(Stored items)

◇ ◇ ◇ ◇

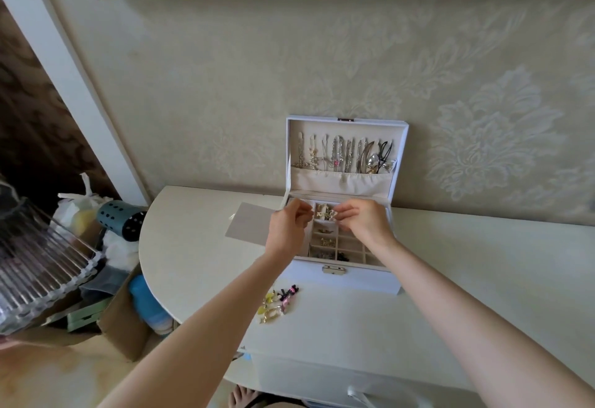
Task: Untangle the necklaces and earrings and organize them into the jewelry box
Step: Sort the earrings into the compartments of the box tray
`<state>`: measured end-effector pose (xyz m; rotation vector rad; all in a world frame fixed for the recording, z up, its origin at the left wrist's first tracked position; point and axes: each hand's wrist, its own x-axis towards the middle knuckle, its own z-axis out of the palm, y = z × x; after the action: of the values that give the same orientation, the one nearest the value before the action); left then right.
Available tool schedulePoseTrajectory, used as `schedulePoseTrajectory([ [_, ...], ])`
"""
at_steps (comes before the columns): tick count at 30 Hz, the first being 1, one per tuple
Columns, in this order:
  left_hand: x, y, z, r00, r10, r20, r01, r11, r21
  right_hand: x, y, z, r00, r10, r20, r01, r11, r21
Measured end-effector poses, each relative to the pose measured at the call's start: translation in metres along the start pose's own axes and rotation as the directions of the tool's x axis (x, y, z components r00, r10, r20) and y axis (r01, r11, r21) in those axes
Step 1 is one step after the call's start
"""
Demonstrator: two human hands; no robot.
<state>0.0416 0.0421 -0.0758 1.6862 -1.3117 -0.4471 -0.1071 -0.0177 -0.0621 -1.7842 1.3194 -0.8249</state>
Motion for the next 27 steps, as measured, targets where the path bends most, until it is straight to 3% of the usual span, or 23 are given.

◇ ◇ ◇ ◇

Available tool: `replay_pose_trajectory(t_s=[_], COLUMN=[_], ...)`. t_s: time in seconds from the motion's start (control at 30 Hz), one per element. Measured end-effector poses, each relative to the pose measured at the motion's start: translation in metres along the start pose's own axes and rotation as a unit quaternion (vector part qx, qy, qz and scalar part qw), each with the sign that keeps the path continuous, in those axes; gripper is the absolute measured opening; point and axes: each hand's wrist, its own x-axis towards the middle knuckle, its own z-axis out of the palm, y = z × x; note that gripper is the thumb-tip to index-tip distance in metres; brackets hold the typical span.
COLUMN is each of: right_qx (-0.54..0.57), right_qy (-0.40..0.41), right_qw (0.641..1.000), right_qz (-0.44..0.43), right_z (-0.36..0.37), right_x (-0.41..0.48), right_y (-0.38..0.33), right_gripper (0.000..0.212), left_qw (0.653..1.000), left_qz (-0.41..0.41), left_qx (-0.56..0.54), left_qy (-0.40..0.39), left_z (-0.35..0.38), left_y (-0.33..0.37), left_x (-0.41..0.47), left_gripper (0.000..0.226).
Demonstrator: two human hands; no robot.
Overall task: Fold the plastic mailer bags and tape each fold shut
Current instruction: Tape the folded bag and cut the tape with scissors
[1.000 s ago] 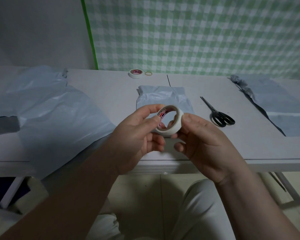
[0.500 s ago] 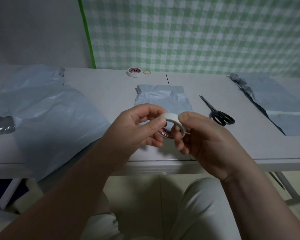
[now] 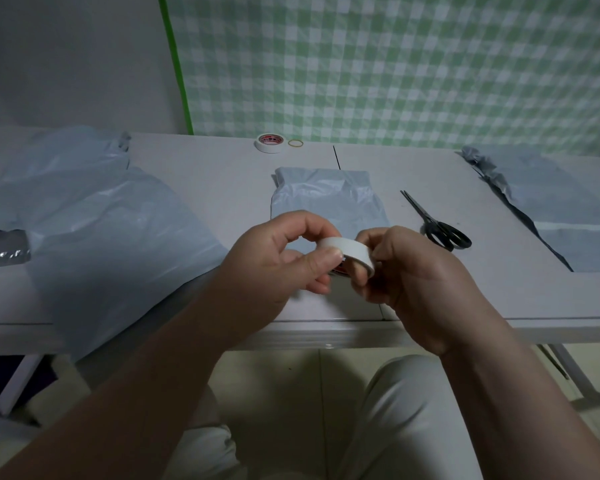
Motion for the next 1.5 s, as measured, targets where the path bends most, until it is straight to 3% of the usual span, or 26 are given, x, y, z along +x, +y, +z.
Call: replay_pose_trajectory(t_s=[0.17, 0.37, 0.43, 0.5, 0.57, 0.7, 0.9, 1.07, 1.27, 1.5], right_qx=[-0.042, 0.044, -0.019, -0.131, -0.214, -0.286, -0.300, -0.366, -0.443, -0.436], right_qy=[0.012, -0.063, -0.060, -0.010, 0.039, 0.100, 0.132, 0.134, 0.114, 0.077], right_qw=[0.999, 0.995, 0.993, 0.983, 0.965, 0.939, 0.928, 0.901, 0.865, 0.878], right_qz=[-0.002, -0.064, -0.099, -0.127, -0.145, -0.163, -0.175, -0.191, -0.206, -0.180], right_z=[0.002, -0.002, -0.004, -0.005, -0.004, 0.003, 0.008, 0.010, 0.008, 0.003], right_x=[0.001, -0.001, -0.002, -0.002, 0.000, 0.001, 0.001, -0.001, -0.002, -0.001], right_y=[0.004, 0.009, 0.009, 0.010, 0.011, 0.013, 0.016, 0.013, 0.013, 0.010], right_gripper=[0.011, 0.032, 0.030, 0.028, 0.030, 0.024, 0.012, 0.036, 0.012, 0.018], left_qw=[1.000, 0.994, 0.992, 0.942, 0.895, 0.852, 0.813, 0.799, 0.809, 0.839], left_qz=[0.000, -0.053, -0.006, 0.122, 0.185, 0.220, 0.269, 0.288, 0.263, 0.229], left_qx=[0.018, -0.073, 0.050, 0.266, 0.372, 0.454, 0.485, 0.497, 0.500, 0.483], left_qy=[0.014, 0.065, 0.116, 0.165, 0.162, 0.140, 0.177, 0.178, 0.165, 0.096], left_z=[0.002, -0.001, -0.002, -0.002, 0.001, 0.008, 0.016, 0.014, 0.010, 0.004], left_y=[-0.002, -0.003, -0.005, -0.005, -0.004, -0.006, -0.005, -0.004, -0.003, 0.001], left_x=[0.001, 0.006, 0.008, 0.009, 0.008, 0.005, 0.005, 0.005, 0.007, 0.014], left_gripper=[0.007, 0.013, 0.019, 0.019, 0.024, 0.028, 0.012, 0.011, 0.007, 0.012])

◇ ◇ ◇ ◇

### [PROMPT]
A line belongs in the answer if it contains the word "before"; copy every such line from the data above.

### [TASK ANSWER]
`<state>`: measured end-effector pose (xyz m; rotation vector rad; all in a world frame fixed for the recording, z up, its origin at the left wrist's first tracked position; point and axes: each hand's wrist, its own x-axis towards the middle knuckle, its own z-axis out of the palm, y = z × x; after the action: of the values that give the same orientation, the one nearest the value before the action); left then right.
at_steps (comes before the columns): tick count at 30 Hz, the first being 1, one per tuple

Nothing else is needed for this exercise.